O MPF acusa a empresa e gestores por poluição ambiental qualificada, estudos ambientais não confiáveis, extração irregular de recursos minerais e dano ao patrimônio. A denúncia detalha condutas de cada investigado com base em provas técnicas.

O caso revela impactos do afundamento de solo que, desde 2018, atingiu bairros como Pinheiro, Mutange e Bebedouro, provocando fissuras, tremores e crateras. Mais de 40 mil moradores foram removidos, e cerca de 14,5 mil imóveis desocupados.

A exploração de sal-gema ocorreu por mais de quatro décadas, iniciando-se em áreas urbanas próximas a residências e instituições.
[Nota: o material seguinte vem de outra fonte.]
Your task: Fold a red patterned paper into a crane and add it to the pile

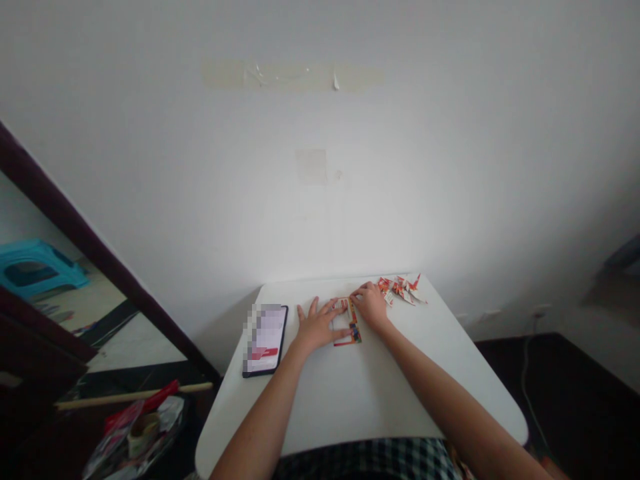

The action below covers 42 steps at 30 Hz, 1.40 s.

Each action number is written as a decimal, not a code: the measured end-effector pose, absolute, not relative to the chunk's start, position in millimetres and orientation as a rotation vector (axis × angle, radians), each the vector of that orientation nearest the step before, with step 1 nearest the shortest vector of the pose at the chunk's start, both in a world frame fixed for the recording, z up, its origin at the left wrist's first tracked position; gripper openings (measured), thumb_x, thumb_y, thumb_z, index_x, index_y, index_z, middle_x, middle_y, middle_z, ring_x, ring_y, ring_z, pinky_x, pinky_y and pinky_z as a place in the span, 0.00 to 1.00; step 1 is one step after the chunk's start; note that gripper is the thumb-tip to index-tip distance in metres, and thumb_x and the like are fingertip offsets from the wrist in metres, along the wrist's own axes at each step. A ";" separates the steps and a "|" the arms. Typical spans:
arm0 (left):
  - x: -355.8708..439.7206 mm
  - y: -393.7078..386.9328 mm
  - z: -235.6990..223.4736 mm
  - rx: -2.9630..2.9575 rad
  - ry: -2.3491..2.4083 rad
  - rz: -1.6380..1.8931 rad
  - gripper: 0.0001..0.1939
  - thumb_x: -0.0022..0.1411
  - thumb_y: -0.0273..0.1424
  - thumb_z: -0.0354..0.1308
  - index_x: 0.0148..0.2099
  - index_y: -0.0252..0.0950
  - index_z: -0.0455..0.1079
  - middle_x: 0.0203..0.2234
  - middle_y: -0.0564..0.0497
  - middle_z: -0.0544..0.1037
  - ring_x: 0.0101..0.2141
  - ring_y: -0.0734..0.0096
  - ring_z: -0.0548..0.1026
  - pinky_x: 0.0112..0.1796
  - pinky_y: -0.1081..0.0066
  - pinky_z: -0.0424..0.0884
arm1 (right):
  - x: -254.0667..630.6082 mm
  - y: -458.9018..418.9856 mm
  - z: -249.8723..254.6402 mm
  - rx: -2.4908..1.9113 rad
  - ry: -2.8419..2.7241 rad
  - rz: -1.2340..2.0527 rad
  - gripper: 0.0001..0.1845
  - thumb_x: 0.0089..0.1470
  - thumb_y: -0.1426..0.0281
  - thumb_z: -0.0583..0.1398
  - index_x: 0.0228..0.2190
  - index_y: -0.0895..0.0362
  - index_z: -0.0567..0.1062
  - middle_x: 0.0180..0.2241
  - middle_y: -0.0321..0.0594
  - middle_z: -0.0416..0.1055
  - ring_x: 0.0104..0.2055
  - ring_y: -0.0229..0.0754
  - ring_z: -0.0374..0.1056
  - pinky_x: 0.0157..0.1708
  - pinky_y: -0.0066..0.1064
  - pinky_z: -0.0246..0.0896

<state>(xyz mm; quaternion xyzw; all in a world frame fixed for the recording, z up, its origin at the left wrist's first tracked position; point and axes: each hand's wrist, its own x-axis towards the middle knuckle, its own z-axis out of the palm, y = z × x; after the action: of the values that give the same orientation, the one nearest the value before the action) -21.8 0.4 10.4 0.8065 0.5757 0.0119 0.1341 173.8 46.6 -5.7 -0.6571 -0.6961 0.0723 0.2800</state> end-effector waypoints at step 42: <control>-20.0 -2.7 13.3 2.325 1.687 0.043 0.42 0.57 0.68 0.48 0.72 0.68 0.52 0.75 0.62 0.47 0.74 0.35 0.37 0.62 0.20 0.33 | 224.3 -9.4 -26.9 -1.319 -2.155 0.340 0.26 0.46 0.64 0.73 0.50 0.49 0.81 0.55 0.48 0.71 0.59 0.53 0.68 0.60 0.47 0.64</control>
<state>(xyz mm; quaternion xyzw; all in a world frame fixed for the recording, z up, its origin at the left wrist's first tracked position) -20.0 -2.7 13.3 0.8021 0.5818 0.0148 0.1339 224.3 -9.4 -26.9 -0.4949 -0.8085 0.1277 0.2917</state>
A atividade teria contribuído para a instabilidade geológica da região, com interrompimento em 2019 após compromissos de encerramento.

Detalhes do processo

A decisão também autorizou citação dos acusados para defesa, além de aprovar atos processuais para suspensão condicional em casos específicos e manter investigações complementares da Polícia Federal.

A Braskem afirmou que colaborou com as investigações desde o início, atuando dentro da lei. A empresa acrescentou que continuará cumprindo compromissos com a sociedade alagoana e com os afetados.

Segundo a Justiça, a denúncia apresenta descrição detalhada das condutas atribuídas e há elementos suficientes para a fase de instrução. O objetivo é o avanço da ação penal e a produção de provas antes do julgamento.

Ações adicionais

A Defensoria Pública de Alagoas ingressou com ação para impedir que a Braskem seja reconhecida como proprietária das áreas atingidas, após acordos de indenização com moradores. Essas tratativas transferiram a posse de imóveis à empresa.